* **Task directions**
Send back all of the data, word for word.
*** The data Section Begins ***
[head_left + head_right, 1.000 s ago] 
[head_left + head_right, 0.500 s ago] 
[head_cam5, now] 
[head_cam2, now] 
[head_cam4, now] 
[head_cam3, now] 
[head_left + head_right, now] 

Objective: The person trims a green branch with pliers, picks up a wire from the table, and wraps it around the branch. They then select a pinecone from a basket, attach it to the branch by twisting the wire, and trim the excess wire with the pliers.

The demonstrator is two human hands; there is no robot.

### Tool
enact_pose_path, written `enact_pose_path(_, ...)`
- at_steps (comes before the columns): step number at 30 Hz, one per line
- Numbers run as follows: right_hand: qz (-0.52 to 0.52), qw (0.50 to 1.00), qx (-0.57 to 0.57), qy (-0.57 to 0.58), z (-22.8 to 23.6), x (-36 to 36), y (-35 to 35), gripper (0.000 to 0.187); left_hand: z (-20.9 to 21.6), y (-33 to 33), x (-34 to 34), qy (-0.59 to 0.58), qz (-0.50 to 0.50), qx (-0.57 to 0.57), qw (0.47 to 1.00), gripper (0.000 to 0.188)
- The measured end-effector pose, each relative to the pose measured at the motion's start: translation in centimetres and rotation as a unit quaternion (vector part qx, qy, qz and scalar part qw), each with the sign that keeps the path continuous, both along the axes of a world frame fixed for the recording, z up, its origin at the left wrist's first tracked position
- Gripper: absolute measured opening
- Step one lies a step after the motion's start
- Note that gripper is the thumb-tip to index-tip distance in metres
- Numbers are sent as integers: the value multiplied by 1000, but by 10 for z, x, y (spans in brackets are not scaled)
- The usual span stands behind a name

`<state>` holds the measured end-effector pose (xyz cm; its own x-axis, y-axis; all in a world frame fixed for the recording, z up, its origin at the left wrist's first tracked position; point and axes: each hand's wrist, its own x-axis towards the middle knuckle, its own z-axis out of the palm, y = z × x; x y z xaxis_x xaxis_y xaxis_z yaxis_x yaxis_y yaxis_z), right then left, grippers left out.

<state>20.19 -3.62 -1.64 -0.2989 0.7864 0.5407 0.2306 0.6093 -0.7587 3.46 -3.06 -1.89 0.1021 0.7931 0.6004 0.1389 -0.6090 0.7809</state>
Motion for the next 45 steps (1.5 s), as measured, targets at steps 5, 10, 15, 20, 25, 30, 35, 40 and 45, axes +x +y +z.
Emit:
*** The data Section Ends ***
* **Exercise result**
[head_left + head_right, 1.000 s ago] 
[head_left + head_right, 0.500 s ago] 
[head_cam5, now] 
[head_cam2, now] 
[head_cam4, now] 
[head_cam3, now] 
[head_left + head_right, now] 

Objective: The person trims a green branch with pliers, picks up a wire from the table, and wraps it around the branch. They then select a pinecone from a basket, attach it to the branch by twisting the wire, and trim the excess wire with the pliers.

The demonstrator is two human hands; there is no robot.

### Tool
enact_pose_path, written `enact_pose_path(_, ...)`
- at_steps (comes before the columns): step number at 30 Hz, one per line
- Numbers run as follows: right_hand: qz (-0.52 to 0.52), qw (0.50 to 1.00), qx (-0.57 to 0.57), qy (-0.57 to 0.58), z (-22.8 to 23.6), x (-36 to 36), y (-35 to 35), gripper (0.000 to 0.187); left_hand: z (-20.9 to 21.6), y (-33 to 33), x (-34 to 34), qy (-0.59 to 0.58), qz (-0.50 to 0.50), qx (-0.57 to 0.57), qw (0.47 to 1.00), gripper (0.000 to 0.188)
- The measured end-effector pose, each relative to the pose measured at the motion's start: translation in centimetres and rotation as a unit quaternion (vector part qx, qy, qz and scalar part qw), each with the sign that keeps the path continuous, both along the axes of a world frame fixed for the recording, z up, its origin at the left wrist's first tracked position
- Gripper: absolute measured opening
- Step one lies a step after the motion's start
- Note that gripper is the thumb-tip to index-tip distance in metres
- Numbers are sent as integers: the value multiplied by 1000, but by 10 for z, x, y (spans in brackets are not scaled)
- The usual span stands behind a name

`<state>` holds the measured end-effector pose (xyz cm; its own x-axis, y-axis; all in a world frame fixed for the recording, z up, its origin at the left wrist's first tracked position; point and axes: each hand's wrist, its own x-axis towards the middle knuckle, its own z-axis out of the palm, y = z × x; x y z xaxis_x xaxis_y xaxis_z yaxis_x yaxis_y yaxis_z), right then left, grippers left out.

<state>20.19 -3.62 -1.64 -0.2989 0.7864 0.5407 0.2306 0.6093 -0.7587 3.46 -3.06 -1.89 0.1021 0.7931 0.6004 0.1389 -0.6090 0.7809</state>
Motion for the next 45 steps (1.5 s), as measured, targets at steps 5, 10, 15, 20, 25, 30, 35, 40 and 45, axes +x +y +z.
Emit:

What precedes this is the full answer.